I think "World News" and "Technology" are not quite similar communities. It's up to the mods of each community to decide whether the content posted is appropriate to that community. One could argue, that an article about Threads is not exactly "World News" though. Also I think that the different variants of e.g. Technology will have a "flavor" of the instance that it's hosted on. You then get the option to subscribe only to the flavors you like, or if you subscribe to all, then there's bound to be some duplicates. Maybe some future feature could combine them - it would need to be clear which comment threads are from which instance though.
Eh, it's a benefit and a drawback. For those of us that don't use browsers to access lemmy, crossposting is much harder for one thing. Then you've got bots and people that don't even know that crossposting exists at all.
But, the ability to choose which communities you block and thus streamline your feed is too big a benefit to really be infuriating in natural general. Once there's a built in way to migrate block lists, it'll be even less infuriating.
But yeah, you gotta block the bots that don't crosspost correctly, or they're utter spam machines. If users behave as bots, gotta block them too. It sucks, but it's miles better than trying to artificially limit communities.

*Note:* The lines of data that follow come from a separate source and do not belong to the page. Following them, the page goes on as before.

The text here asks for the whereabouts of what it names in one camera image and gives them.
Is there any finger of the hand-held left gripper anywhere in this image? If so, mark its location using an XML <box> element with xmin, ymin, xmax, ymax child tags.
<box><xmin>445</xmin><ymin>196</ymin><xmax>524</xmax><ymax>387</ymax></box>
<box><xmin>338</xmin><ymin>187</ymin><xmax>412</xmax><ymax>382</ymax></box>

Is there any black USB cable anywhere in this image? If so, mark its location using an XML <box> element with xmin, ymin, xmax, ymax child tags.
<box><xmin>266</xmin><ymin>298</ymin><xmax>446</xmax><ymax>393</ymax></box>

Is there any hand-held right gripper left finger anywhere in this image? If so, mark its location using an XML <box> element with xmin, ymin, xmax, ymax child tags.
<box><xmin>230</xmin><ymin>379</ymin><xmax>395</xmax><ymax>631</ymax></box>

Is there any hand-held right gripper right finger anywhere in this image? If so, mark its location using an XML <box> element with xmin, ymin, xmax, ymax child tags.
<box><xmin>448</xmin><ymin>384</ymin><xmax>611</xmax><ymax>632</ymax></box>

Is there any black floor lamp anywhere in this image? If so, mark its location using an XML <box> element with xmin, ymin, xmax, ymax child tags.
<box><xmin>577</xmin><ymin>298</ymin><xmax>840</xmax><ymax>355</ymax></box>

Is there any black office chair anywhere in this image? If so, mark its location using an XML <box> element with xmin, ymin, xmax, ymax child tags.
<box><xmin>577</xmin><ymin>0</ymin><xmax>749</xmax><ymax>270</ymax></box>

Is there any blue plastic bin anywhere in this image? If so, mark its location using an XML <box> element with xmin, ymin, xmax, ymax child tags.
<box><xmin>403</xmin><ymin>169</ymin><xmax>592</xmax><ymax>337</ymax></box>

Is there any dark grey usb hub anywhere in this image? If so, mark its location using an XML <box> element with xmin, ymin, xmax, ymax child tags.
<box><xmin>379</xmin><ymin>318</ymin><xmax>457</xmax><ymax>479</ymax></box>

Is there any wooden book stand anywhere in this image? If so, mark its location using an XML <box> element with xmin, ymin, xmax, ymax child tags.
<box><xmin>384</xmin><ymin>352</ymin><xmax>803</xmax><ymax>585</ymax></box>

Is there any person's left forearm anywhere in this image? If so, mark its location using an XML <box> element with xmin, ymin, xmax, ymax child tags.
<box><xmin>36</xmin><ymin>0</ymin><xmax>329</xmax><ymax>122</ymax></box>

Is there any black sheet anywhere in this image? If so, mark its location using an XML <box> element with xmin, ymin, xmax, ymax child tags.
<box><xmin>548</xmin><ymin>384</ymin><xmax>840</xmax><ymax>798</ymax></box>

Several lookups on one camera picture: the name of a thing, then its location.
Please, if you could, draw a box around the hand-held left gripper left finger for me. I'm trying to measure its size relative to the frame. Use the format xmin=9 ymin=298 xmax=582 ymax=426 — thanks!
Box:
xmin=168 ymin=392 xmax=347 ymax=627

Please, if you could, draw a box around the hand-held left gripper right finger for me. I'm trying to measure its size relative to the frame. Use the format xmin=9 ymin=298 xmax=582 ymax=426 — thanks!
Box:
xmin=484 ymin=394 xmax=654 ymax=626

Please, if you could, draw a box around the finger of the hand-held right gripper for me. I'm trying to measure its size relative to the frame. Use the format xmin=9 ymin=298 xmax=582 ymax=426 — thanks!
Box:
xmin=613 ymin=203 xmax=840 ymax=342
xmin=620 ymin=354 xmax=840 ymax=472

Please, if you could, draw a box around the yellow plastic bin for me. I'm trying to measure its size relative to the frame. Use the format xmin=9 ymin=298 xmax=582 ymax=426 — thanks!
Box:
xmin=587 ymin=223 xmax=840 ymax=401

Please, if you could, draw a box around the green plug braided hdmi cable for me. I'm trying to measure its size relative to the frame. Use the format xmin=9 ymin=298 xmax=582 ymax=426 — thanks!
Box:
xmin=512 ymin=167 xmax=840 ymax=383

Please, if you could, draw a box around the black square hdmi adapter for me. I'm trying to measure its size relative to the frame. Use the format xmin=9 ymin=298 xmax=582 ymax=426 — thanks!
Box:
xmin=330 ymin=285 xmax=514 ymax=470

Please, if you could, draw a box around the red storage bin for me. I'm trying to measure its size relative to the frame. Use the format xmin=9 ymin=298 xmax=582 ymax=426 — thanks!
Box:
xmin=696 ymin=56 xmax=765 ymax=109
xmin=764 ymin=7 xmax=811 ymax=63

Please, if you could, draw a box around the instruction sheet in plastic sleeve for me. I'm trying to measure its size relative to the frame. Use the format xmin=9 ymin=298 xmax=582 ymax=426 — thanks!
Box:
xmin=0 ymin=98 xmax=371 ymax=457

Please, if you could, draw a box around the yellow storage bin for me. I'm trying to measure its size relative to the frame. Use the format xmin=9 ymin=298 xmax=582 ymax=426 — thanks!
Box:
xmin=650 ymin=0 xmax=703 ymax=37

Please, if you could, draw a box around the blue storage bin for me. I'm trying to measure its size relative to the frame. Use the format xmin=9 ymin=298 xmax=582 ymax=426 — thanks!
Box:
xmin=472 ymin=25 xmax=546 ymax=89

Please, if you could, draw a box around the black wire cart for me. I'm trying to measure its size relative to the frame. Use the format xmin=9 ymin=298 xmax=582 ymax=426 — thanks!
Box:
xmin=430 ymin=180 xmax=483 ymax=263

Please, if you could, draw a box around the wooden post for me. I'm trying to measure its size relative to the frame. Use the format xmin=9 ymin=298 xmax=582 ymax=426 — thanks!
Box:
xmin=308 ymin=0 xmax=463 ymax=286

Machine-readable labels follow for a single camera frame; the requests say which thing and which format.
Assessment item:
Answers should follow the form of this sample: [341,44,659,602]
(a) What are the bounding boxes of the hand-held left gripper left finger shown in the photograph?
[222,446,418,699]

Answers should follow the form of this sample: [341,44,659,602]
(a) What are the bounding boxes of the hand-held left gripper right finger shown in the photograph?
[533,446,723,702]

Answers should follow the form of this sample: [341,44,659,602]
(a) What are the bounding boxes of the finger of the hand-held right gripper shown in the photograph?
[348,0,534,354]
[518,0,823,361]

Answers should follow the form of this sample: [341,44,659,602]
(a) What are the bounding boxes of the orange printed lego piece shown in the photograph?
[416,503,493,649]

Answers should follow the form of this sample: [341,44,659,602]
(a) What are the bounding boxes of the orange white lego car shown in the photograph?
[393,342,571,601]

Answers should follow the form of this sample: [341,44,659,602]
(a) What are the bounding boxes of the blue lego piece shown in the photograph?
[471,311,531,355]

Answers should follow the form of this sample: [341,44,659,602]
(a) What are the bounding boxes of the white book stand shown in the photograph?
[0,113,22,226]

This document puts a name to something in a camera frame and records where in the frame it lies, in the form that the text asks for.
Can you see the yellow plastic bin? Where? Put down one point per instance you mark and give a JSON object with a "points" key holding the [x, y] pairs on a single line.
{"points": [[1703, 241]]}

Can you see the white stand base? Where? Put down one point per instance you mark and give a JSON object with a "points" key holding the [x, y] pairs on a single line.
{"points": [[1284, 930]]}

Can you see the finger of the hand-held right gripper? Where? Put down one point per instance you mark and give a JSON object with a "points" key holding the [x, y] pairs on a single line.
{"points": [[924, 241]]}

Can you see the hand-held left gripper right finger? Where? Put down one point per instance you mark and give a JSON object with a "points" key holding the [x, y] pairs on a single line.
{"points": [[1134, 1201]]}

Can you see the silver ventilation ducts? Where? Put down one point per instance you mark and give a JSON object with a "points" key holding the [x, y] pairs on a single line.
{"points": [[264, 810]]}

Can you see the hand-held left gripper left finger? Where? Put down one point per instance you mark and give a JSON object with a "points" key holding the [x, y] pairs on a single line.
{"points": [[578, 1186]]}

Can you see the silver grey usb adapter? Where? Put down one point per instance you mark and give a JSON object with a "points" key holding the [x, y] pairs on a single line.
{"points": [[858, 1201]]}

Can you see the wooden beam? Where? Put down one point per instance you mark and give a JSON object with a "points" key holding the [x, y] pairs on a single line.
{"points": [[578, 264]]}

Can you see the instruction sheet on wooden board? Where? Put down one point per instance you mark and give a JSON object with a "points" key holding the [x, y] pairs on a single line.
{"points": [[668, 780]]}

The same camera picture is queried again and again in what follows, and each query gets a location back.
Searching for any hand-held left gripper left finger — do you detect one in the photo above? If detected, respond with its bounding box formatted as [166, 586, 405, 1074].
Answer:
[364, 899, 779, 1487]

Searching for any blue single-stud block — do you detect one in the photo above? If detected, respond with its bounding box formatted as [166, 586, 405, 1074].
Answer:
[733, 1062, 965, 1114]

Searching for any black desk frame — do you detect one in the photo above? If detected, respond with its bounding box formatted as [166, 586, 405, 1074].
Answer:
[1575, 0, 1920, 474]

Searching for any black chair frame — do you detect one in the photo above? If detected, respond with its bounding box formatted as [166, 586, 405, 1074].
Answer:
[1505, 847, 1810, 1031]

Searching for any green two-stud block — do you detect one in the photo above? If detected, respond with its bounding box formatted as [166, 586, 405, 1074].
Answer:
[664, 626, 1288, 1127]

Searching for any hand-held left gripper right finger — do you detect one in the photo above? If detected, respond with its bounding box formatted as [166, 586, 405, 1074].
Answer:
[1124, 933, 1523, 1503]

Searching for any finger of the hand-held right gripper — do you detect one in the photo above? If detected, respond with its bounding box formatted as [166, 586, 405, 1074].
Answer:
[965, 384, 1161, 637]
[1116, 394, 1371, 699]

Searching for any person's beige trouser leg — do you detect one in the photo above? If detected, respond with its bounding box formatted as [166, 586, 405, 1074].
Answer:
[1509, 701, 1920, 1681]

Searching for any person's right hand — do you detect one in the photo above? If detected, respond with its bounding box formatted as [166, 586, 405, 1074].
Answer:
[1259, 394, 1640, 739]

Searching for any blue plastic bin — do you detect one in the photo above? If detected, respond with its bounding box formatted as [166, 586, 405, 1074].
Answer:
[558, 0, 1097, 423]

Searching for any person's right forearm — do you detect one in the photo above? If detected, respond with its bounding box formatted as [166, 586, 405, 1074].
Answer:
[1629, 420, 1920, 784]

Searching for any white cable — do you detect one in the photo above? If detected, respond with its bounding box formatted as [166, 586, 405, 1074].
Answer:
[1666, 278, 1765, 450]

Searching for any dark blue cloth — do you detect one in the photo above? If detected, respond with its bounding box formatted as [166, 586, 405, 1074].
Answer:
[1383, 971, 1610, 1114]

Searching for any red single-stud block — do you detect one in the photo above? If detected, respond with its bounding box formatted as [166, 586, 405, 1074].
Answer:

Its not really surprising to see duplicate from what are basically all 'general-purpose' instances.
Merging duplicate posts into one would be a great solution.
Each instance can have their own rules and mods, I have already encountered power tripping mods on lemmy.world, I can choose other instances with the same threads with different mods.
It's a UI issue and not really an issue with how Fediverse communities work, if the same link is posted in multiple communities it should ideally show you only one of them in your feed. The user would be able to specify how he wants to discriminate between the same links: most recent one, most active one etc... It shouldn't be difficult to do at the UI level.
It seems useful to have bots serial posting for a while, within some limits.
These forums have a chicken and egg problem - need posts to get commentors, need the commentors to incintivise posters. Also just need content in general to get any readers.
But I'm in general agreement that recently the feeds haven't been too smooth on Lemmy and that take a lot away from the browsing experience.
I don't think this is all that dissimilar from how Reddit was though if you were subscribed to two world news subreddits and two technology subreddits. I think the key is picking out the more popular communities and only subscribing to those. Eventually the goal would be for the less popular communities to fizzle out in favor of bigger communities.
I hate that. I wished there was a way to block terms or hide all previous posts so that you can hide a whole lot of them that you're not interested in reading.
There is discussion on going at !news@lemmy.world currently about new rules. Users posting the same story from the same source will be blocked by an automod. I asked about users posting the same story from different sources, and apparently that's absolutely fine. So expect this problem to get a lot worse before steps have to be taken to make it better :/
There are a lot of bots still here so I wouldn't be all that surprised.
Conversely I'm having the similar issue of blocking one community but then different communities with the same name and content still appear on my feed as if I never blocked them at all. Like playing whack-a-mole.